**Action item:**
Look at each line of the listing. Copy those that hold the string "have".

**Provided records:**
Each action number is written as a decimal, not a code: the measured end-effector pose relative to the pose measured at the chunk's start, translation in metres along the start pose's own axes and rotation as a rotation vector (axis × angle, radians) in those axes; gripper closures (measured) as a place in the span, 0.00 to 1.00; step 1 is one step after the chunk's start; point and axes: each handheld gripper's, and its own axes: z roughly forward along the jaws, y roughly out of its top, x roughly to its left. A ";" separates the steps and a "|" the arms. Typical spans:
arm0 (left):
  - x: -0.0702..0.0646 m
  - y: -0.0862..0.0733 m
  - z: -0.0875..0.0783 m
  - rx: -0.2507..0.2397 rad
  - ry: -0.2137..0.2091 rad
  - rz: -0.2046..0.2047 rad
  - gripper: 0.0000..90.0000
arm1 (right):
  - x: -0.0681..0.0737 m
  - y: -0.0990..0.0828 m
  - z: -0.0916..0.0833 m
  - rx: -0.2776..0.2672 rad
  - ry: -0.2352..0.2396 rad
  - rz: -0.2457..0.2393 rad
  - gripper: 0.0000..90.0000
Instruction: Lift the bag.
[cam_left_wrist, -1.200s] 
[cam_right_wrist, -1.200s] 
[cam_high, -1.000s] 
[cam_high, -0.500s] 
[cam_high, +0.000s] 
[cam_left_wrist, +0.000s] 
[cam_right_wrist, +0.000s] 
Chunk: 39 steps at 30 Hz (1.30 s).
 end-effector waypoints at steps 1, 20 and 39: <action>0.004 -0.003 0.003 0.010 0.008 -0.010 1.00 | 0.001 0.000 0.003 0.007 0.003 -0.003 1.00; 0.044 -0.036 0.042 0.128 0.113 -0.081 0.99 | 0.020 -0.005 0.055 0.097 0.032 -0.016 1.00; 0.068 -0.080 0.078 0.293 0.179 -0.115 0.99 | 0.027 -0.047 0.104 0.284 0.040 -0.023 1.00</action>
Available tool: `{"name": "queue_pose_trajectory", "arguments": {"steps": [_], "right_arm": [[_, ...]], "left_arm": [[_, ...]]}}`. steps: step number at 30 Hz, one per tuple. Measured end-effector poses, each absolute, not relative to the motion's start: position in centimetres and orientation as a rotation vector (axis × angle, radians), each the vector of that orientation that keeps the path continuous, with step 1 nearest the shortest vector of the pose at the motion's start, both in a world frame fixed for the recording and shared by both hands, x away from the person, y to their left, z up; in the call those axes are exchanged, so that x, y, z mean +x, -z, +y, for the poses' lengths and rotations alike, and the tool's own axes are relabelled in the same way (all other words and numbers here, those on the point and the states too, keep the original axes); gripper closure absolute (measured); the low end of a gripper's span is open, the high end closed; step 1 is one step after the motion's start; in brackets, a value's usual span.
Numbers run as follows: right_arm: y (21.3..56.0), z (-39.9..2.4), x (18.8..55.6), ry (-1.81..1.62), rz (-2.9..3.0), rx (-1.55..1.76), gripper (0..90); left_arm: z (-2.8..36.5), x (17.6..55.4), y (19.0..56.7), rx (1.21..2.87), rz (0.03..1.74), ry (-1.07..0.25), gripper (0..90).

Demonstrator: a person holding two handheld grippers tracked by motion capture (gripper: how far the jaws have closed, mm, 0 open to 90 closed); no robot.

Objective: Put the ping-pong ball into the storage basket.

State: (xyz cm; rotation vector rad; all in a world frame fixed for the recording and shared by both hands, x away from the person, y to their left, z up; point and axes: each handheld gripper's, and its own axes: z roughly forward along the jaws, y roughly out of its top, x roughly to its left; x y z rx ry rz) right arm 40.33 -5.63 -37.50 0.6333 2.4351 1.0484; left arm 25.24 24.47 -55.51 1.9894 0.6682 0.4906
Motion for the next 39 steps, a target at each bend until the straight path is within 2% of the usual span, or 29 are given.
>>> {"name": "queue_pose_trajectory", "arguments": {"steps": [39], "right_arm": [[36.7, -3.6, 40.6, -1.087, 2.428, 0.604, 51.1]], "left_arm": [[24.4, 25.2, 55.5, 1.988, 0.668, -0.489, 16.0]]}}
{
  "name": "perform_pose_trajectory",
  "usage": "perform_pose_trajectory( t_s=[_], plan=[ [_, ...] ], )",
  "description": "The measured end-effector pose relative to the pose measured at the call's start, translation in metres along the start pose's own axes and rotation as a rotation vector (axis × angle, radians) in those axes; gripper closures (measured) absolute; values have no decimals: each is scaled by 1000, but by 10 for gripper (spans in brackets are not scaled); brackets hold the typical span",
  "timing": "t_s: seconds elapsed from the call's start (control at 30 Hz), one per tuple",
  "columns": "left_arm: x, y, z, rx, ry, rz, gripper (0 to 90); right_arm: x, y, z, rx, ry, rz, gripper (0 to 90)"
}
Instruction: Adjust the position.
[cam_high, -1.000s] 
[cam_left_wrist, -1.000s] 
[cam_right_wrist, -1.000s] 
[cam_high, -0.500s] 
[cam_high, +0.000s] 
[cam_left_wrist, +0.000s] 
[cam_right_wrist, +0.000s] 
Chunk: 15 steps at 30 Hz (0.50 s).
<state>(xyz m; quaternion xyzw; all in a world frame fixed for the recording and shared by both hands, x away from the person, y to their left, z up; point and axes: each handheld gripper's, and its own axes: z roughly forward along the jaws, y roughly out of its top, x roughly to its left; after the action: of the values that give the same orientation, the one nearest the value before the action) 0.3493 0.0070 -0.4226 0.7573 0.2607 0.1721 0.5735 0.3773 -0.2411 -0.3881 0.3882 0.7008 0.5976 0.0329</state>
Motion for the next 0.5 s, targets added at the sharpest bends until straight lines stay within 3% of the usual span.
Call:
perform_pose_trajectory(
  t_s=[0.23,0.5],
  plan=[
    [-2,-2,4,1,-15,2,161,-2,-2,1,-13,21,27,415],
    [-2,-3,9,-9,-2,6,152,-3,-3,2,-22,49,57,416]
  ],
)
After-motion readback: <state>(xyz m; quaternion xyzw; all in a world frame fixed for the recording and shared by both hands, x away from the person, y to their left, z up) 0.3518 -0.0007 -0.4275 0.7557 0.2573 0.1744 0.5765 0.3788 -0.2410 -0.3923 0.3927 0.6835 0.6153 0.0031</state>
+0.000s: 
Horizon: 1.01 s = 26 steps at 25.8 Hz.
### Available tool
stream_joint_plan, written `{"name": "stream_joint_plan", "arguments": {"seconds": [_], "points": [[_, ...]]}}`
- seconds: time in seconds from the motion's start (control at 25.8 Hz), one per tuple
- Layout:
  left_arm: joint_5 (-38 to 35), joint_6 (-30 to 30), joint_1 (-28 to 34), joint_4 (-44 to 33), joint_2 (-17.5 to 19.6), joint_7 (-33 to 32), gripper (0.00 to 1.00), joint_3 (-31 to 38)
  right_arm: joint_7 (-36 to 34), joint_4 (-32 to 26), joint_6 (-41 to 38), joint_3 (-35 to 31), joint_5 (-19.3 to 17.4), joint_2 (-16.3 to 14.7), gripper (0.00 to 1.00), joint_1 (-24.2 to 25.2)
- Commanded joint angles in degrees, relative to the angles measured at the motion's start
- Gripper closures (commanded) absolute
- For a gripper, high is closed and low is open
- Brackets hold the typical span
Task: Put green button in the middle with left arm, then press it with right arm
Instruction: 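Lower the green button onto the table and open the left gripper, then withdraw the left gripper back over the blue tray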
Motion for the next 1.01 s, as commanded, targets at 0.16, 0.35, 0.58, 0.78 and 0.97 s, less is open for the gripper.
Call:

**Output for this task:**
Demonstrator: a person holding two handheld grippers tracked by motion capture (gripper: how far the jaws have closed, mm, 0 open to 90 closed); no robot.
  "description": "The measured end-effector pose relative to the pose measured at the call's start, translation in metres along the start pose's own axes and rotation as a rotation vector (axis × angle, radians) in those axes; gripper closures (measured) absolute; values have no decimals: each is scaled by 1000, but by 10 for gripper (spans in brackets are not scaled); brackets hold the typical span",

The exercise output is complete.